Section 5.3. Kernel Memory Management | The Design and Implementation of the FreeBSD Operating System

5.3. Kernel Memory Management

There are two ways in which the kernel's memory can be organized. The most common is for the kernel to be permanently mapped into the high part of every process address space. In this model, switching from one process to another does not affect the kernel portion of the address space. The alternative organization is to switch between having the kernel occupy the whole address space and mapping the currently running process into the address space. Having the kernel permanently mapped does reduce the amount of address space available to a large process (and the kernel), but it also reduces the cost of data copying. Many system calls require data to be transferred between the currently running user process and the kernel. With the kernel permanently mapped, the data can be copied via the efficient block-copy instructions. If the kernel is alternately mapped with the process, data copying requires the use of special instructions that copy to and from the previously mapped address space. These instructions are usually a factor of 2 slower than the standard block-copy instructions. Since up to one-third of the kernel time is spent in copying between the kernel and user processes, slowing this operation by a factor of 2 significantly slows system throughput.
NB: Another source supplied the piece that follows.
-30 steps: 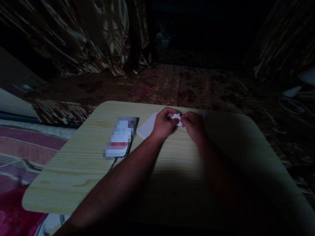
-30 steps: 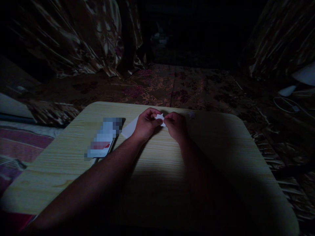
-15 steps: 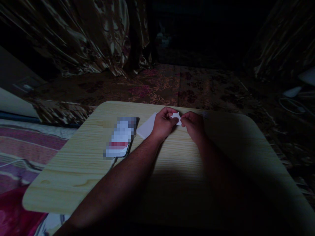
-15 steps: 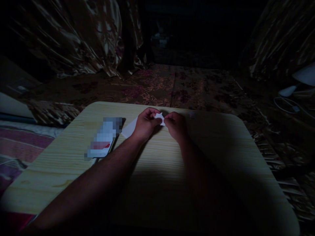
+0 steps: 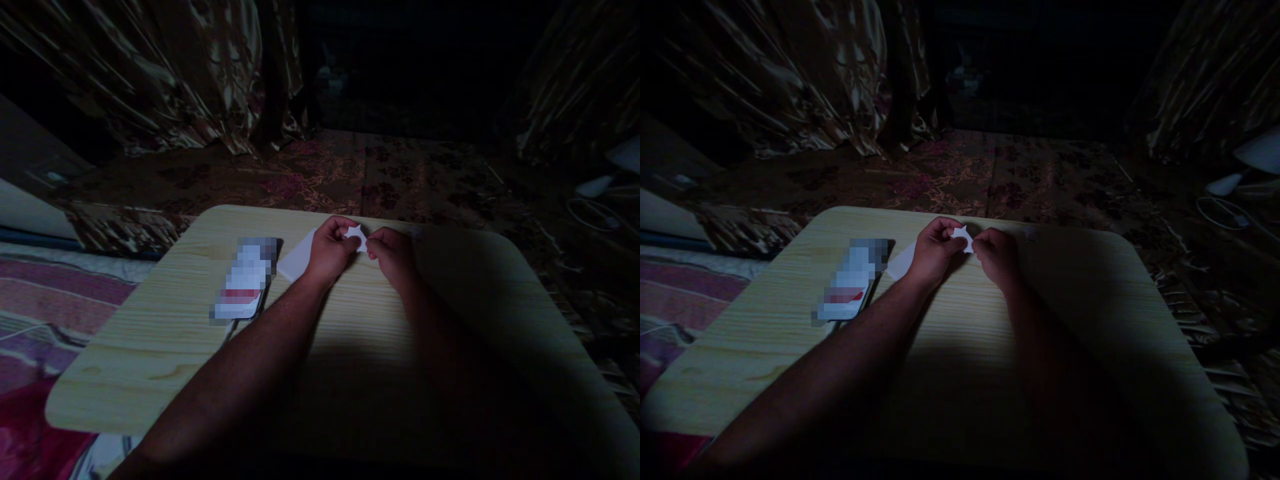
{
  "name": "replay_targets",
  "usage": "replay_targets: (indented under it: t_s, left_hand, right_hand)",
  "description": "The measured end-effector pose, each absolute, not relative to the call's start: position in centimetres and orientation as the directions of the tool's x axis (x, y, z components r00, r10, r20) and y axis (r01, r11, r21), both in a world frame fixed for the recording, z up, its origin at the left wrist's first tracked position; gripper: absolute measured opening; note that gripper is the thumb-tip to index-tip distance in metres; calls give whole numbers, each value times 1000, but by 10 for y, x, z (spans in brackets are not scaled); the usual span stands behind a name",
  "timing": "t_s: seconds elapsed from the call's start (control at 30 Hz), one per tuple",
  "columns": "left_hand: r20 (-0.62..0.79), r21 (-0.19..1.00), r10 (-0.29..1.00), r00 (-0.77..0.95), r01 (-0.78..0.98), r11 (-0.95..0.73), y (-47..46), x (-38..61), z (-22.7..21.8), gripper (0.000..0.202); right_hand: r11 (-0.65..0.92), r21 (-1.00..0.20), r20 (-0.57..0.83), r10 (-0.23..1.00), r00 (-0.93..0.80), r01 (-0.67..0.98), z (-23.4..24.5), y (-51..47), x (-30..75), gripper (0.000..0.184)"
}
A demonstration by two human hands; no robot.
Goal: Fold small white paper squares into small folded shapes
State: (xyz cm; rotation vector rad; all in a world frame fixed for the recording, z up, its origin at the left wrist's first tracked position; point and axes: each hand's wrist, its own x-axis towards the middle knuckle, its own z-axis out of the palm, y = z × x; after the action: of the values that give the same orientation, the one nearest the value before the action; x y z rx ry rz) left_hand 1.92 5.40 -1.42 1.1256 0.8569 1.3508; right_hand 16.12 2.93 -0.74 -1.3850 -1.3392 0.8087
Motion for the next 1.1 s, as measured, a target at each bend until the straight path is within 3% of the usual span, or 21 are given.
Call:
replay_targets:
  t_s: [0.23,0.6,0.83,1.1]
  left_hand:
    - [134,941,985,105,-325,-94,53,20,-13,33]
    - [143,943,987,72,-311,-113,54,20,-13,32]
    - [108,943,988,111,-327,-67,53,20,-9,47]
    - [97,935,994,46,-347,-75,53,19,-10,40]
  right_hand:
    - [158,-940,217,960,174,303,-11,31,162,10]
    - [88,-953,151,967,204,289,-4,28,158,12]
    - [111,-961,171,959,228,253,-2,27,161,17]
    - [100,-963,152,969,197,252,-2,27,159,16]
Although the kernel is able to freely read and write the address space of the user process, the converse is not true. The kernel's range of virtual address space is marked inaccessible to all user processes. Writing is restricted so user processes cannot tamper with the kernel's data structures. Reading is restricted so user processes cannot watch sensitive kernel data structures, such as the terminal input queues, that include such things as users typing their passwords.

Usually, the hardware dictates which organization can be used. All the architectures supported by FreeBSD map the kernel into the top of the address space.

Kernel Maps and Submaps

When the system boots, the first task that the kernel must do is to set up data structures to describe and manage its address space. Like any process, the kernel has a vm_map with a corresponding set of vm_map_entry structures that describe the use of a range of addresses. Submaps are a special kernel-only construct used to isolate and constrain address-space allocation for kernel subsystems. One use is in subsystems that require contiguous pieces of the kernel address space. To avoid intermixing of unrelated allocations within an address range, that range is covered by a submap, and only the appropriate subsystem can allocate from that map. For example, several network buffer (mbuf) manipulation macros use address arithmetic to generate unique indices, thus requiring the network buffer region to be contiguous. Parts of the kernel may also require addresses with particular alignments or even specific addresses. Both can be ensured by use of submaps. Finally, submaps can be used to limit statically the amount of address space and hence the physical memory consumed by a subsystem.

A typical layout of the kernel map is shown in Figure 5.5. The kernel's address space is described by the vm_map structure shown in the upperleft corner of the figure. Pieces of the address space are described by the vm_map_entry structures that are linked in ascending address order from K0 to K8 on the vm_map structure. Here, the kernel text, initialized data, uninitialized data, and initially allocated data structures reside in the range K0 to Kl and are represented by the first vm_map_entry. The next vm_map_entry is associated with the address range from K2 to K6. This piece of the kernel address space is being managed via a submap headed by the referenced vm_map structure. This submap currently has two parts of its address space used: the address range K2 to K3, and the address range K4 to K5. These two submaps represent the kernel malloc arena and the network buffer arena, respectively. The final part of the kernel address space is being managed in the kernel's main map, the address range K7 to K8 representing the kernel I/O staging area.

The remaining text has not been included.